**ACTIVITY:** The response must consist of the lines below from the one with "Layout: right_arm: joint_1" through the one with "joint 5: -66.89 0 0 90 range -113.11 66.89", exactly as they appear and with both ends kept.
START INFORMATION SHOWN
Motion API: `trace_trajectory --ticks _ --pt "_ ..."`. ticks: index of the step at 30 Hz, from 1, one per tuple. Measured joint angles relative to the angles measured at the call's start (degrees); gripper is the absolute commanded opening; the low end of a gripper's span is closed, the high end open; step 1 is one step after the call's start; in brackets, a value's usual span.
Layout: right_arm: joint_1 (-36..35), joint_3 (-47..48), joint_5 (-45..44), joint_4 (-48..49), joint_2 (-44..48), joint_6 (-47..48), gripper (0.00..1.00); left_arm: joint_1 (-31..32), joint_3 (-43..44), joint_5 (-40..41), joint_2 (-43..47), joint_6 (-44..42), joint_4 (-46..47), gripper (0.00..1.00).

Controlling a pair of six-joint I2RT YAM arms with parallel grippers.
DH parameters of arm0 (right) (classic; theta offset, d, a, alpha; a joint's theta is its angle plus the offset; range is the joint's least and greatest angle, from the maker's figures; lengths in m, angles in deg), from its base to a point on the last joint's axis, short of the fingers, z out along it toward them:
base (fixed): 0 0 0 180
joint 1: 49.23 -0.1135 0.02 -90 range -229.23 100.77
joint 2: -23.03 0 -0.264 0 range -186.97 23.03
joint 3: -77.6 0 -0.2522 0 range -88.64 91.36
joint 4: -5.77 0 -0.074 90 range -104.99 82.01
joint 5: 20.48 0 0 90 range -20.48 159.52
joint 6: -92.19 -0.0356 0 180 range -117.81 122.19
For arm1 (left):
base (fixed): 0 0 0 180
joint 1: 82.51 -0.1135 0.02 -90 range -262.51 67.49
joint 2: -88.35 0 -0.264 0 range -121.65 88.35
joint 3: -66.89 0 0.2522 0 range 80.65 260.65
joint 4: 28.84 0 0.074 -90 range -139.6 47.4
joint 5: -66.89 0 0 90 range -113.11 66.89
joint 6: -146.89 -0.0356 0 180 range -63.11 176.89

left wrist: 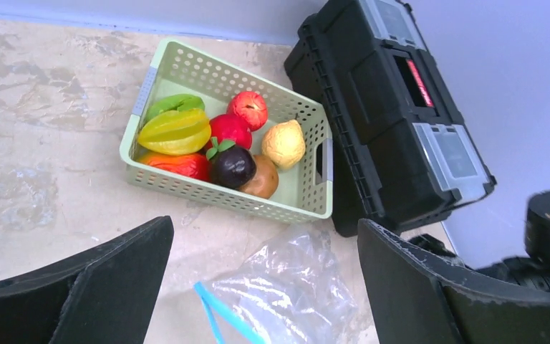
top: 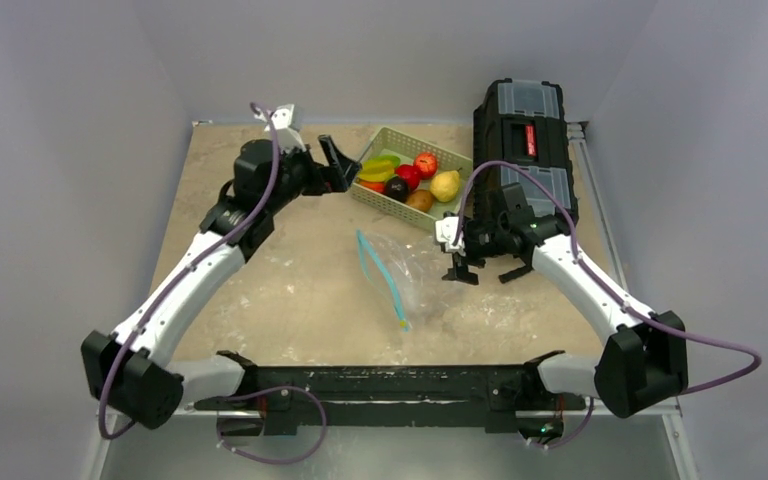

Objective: Open the zip-top bag and remove the fake food
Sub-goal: Move the zipper food storage bag to the center of the board.

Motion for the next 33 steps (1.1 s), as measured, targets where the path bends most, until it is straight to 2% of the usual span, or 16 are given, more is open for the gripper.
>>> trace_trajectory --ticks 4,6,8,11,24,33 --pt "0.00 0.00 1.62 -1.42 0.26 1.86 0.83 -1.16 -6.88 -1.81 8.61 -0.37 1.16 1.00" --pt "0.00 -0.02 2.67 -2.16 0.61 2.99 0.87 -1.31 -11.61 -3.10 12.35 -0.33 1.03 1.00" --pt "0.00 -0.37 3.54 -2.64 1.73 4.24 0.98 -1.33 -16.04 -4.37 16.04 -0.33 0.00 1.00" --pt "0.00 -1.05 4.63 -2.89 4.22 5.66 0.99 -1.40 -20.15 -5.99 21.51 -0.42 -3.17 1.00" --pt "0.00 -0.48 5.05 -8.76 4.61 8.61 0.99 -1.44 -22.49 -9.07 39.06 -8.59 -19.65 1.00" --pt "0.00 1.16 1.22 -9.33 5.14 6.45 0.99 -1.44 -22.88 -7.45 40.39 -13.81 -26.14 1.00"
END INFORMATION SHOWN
**TASK OUTPUT:**
Layout: right_arm: joint_1 (-36..35), joint_3 (-47..48), joint_5 (-45..44), joint_4 (-48..49), joint_2 (-44..48), joint_6 (-47..48), gripper (0.00..1.00); left_arm: joint_1 (-31..32), joint_3 (-43..44), joint_5 (-40..41), joint_2 (-43..47), joint_6 (-44..42), joint_4 (-46..47), gripper (0.00..1.00).

Controlling a pair of six-joint I2RT YAM arms with parallel grippers.
DH parameters of arm0 (right) (classic; theta offset, d, a, alpha; a joint's theta is its angle plus the offset; range is the joint's least and greatest angle, from the maker's figures; lengths in m, angles in deg), from its base to a point on the last joint's axis, short of the fingers, z out along it toward them:
base (fixed): 0 0 0 180
joint 1: 49.23 -0.1135 0.02 -90 range -229.23 100.77
joint 2: -23.03 0 -0.264 0 range -186.97 23.03
joint 3: -77.6 0 -0.2522 0 range -88.64 91.36
joint 4: -5.77 0 -0.074 90 range -104.99 82.01
joint 5: 20.48 0 0 90 range -20.48 159.52
joint 6: -92.19 -0.0356 0 180 range -117.81 122.19
For arm1 (left):
base (fixed): 0 0 0 180
joint 1: 82.51 -0.1135 0.02 -90 range -262.51 67.49
joint 2: -88.35 0 -0.264 0 range -121.65 88.35
joint 3: -66.89 0 0.2522 0 range 80.65 260.65
joint 4: 28.84 0 0.074 -90 range -139.6 47.4
joint 5: -66.89 0 0 90 range -113.11 66.89

The exercise was worked through completely.